Activity:
Beginning at the line with "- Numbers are", output each line to the end of the listing below exactly, please.

Data block:

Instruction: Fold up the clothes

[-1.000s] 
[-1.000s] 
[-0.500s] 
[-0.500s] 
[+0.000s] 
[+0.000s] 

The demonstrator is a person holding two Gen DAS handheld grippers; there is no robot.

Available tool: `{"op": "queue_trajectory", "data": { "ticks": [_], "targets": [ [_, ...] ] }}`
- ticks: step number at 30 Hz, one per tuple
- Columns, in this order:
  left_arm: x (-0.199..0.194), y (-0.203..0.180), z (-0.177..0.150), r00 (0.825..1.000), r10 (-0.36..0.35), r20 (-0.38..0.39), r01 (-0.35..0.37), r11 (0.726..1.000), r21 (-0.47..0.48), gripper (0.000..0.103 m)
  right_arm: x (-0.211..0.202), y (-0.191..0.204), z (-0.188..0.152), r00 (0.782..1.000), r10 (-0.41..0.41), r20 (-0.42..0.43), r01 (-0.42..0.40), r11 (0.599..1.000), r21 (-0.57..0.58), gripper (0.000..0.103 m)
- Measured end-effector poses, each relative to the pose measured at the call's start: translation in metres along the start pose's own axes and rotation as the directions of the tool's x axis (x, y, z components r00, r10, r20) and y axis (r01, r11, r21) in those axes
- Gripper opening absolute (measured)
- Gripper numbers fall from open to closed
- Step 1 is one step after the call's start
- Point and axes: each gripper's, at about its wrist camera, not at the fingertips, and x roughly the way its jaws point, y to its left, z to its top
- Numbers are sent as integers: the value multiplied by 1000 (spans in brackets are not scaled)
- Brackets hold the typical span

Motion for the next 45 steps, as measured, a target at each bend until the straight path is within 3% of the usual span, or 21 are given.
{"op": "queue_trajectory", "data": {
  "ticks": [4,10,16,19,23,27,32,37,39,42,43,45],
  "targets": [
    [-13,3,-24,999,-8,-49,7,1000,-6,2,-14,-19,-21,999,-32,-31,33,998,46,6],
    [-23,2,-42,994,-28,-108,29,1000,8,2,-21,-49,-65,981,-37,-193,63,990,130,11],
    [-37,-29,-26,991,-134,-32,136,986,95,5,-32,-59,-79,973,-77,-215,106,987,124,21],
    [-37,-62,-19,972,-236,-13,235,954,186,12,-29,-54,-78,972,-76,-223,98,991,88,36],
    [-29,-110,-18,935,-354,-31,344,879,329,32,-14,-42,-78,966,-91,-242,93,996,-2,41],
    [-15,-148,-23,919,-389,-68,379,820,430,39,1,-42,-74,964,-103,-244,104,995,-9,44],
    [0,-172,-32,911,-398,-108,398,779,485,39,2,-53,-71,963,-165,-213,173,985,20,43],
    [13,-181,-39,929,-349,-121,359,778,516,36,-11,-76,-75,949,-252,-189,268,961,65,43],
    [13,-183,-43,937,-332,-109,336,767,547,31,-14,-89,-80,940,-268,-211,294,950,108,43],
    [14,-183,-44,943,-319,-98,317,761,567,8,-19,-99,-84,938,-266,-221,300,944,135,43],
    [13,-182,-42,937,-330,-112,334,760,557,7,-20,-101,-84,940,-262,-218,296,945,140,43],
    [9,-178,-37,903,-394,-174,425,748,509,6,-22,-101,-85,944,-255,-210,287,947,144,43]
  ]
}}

Solution:
- Numbers are sent as integers: the value multiplied by 1000 (spans in brackets are not scaled)
- Brackets hold the typical span

Motion for the next 45 steps, as measured, a target at each bend until the straight path is within 3% of the usual span, or 21 are given.
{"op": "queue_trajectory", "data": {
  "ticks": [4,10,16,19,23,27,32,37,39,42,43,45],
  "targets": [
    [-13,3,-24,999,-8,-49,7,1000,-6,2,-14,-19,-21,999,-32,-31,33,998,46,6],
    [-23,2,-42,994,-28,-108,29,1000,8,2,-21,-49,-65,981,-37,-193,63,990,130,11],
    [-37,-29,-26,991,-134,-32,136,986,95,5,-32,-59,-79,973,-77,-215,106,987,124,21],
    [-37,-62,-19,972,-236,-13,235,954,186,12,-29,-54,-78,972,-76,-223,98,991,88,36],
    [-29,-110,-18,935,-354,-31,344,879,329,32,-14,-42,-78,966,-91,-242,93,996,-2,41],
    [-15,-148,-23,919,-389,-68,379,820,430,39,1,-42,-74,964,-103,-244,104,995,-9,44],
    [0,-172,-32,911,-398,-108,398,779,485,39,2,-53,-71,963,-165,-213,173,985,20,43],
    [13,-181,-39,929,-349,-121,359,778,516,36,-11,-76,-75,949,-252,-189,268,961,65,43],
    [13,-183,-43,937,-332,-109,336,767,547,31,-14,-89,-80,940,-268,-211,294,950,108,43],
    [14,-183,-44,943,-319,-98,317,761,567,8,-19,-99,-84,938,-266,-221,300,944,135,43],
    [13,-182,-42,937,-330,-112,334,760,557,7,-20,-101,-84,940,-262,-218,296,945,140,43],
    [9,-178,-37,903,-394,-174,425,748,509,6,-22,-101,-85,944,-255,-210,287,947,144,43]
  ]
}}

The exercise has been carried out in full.